Released 25 November 2011
Director Jeff Nichols
Starring

Michael Shannon, Jessica Chastain, Kathy Baker
Writer(s) Jeff Nichols
Producer(s) Tyler Davidson, Sophia Lin
Origin United States
Running Time 120 minutes
Genre Drama
Rating TBC
86

Society of fear.

Reprising the winning combination of 2007's Shotgun Stories, Jeff Nichols and Michael Shannon come together again for Take Shelter.

A portrait of working class life in the American heartland of Ohio, Shannon plays construction worker Curtis. “You've a good life”, his workmate Shea exclaims and indeed Curtis does. His partner Samantha (gently played by Jessica Chastain) is a delicately tentative and caring wife and homemaker who sells craftwork locally, while their young daughter Hannah (played by Tova Stewart) cements the American family ideal. But Hannah is deaf, in need of a cochlear implant to deal with her impairment and despite Curtis's appointment to a better paid supervisory role in the construction company they still struggle to make ends meet.

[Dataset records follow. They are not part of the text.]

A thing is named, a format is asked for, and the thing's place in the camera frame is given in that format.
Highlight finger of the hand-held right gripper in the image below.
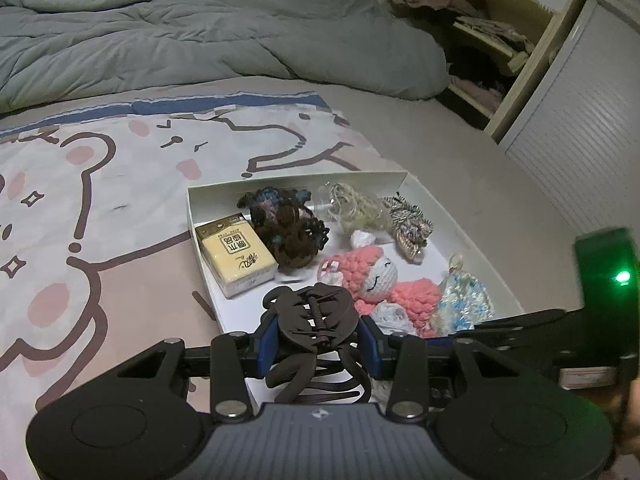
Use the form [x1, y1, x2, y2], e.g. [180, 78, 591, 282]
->
[472, 308, 586, 333]
[427, 330, 586, 361]

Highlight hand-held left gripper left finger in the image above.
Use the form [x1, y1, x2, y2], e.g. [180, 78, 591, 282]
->
[116, 317, 278, 421]

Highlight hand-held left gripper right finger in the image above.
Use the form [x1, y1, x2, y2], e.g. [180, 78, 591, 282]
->
[357, 317, 531, 420]

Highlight small white crochet piece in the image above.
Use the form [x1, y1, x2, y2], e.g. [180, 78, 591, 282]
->
[372, 302, 416, 333]

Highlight brown hair claw clip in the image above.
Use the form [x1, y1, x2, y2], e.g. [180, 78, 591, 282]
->
[260, 282, 373, 406]

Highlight pink crochet doll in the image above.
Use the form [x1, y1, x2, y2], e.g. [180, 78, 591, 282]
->
[319, 229, 446, 338]

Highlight blue floral scrunchie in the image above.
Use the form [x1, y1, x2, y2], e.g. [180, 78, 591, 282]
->
[432, 254, 495, 336]

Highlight white cardboard box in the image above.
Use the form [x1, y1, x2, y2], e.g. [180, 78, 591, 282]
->
[186, 170, 525, 403]

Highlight braided rope hair tie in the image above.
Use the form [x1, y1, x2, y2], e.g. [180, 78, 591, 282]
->
[382, 192, 437, 263]

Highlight yellow tissue packet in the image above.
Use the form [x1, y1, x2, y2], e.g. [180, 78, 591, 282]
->
[194, 212, 278, 300]

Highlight dark brown scrunchie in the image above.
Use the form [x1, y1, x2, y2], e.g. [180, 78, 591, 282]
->
[236, 187, 331, 273]

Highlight white louvred wardrobe door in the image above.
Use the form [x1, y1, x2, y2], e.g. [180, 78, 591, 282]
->
[492, 0, 640, 241]

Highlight printed cartoon blanket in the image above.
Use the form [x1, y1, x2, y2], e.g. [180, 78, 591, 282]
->
[0, 90, 366, 431]

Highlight folded pink clothes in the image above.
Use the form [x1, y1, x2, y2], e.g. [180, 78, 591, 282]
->
[447, 75, 506, 113]

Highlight open wardrobe shelf unit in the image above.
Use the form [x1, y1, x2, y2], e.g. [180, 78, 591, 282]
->
[387, 0, 568, 143]

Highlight folded beige clothes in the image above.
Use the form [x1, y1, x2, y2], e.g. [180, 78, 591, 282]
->
[452, 12, 536, 56]

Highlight grey quilt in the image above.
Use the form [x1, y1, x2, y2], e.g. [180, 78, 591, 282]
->
[0, 0, 448, 113]

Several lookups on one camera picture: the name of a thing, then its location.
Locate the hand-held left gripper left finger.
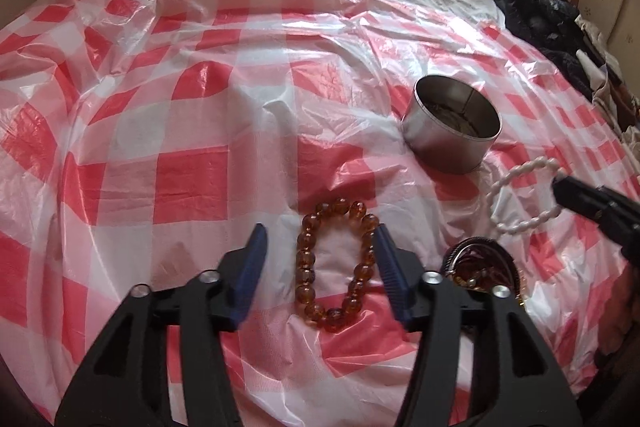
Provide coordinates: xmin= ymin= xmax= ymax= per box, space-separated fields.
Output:
xmin=54 ymin=223 xmax=268 ymax=427

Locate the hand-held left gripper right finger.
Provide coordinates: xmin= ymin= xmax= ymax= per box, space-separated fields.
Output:
xmin=372 ymin=223 xmax=584 ymax=427

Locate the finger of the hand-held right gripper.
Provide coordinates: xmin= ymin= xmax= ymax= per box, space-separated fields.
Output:
xmin=552 ymin=174 xmax=640 ymax=267

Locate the amber bead bracelet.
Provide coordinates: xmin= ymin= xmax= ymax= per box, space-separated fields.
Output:
xmin=296 ymin=198 xmax=381 ymax=333

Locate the white bead bracelet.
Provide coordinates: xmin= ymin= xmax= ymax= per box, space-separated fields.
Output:
xmin=487 ymin=157 xmax=573 ymax=237

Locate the dark bead jewelry bundle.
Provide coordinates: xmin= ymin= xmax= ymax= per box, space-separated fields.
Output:
xmin=440 ymin=237 xmax=528 ymax=308

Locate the round metal tin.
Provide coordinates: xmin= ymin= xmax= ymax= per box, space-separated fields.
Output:
xmin=401 ymin=75 xmax=502 ymax=174

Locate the red white checkered plastic sheet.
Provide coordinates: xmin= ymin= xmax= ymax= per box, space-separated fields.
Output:
xmin=0 ymin=0 xmax=640 ymax=427

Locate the pile of dark clothes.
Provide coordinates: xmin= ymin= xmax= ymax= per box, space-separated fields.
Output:
xmin=492 ymin=0 xmax=640 ymax=138

Not unalike Shakespearian pathetic fallacy (where the weather mirrors character interiority) the story sets off into a slow burn of torment as Curtis paranoiacally becomes convinced of an oncoming storm. Beset by both visions and dreams where broad forces persecute the security of his family, he grows obsessively concerned with building a storm shelter outside his house (an expense which ironically threatens his family's survival far more than any of his perceived dangers).

Here, like in Exorcist director William Friedkin's 2006 film Bug, (which Shannon also starred in) this paranoia mirrors something more significant about the character's situation or indeed figuratively explains a pervasive societal anxiety about everything from the environment to the economy to more practical dangers like physical violence or animal attack. Oil rains from the sky, swarms of insects descend, the sky darkens, thunder claps and people turn on one another unexpectedly.

While terrifying these visions are sometimes apocalyptically captivating on screen and director Jeff Nichols adeptly asks the audience to dance a double edged sword of sympathy and fear as Curtis who, as evidenced by his mother's (Kathy Bates) paranoid schizophrenia, may be descending further and further into delusion. With an ambiguous ending and an intelligent pace, Take Shelter is artistically on point and magnificently acted. An Oscar nomination for Shannon is most likely on the cards.